The scene now began to change gradually as we approached
Chicago, the prairie subsided into swampy land, and thick belts of trees
fringed the horizon; on our right glimpses of the sea could be caught through
openings in the wood — the inland sea on which stands the Queen of the Lakes.
Michigan looks broad and blue as the Mediterranean.

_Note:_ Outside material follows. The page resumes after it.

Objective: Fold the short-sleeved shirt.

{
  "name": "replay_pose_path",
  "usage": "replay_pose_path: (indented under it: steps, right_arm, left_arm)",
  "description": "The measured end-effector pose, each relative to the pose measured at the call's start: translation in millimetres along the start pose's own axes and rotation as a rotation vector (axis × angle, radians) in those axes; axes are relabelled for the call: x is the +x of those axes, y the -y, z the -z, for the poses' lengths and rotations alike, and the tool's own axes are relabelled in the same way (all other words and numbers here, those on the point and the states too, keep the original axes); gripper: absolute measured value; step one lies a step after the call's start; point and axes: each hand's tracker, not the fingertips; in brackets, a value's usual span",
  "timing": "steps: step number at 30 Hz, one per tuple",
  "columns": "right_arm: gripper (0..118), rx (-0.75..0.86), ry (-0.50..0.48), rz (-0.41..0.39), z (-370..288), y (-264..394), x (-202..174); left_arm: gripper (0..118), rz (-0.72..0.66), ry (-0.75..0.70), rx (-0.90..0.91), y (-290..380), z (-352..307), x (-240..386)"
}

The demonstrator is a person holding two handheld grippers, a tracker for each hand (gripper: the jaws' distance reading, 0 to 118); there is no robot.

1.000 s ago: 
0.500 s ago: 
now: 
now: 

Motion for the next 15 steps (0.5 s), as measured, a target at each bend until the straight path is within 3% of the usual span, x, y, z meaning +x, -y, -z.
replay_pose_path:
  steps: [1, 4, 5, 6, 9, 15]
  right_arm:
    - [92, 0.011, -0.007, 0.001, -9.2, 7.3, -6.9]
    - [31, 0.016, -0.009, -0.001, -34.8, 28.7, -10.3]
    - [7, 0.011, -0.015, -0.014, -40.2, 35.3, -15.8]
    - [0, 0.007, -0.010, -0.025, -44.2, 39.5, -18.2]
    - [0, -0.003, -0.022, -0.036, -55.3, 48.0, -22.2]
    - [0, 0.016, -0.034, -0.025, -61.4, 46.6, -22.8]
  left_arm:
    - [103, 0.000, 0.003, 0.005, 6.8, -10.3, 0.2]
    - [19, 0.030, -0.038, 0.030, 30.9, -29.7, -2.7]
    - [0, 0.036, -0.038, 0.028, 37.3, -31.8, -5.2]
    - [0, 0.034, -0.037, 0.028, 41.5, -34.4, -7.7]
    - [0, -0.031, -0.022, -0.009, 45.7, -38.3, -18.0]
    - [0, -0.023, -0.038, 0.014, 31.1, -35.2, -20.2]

Large farmhouses stud the
country, and houses which must be the retreat of merchants and citizens of means; and when the train, leaving the land altogether, dashes out on a pier and causeway built along the borders of the lake, we see lines of noble houses, a fine boulevard, a forest of masts, huge isolated piles of masonry, the famed grain elevators by which so many have been hoisted to fortune, churches and public edifices, and the apparatus of a great city; and just at nine o'clock the train gives its last steam shout and comes to a standstill in the spacious station of the Central Illinois Company, and in half-anhour more I am in comfortable quarters at the Richmond House, where I find letters waiting for me, by which it appears that the necessity for my being in Washington in all haste, no longer exists. The wary General who commands the army is aware that the advance to Richmond, for which so many journals are clamoring, would be attended with serious risk at present, and the politicians must be content to wait a little longer.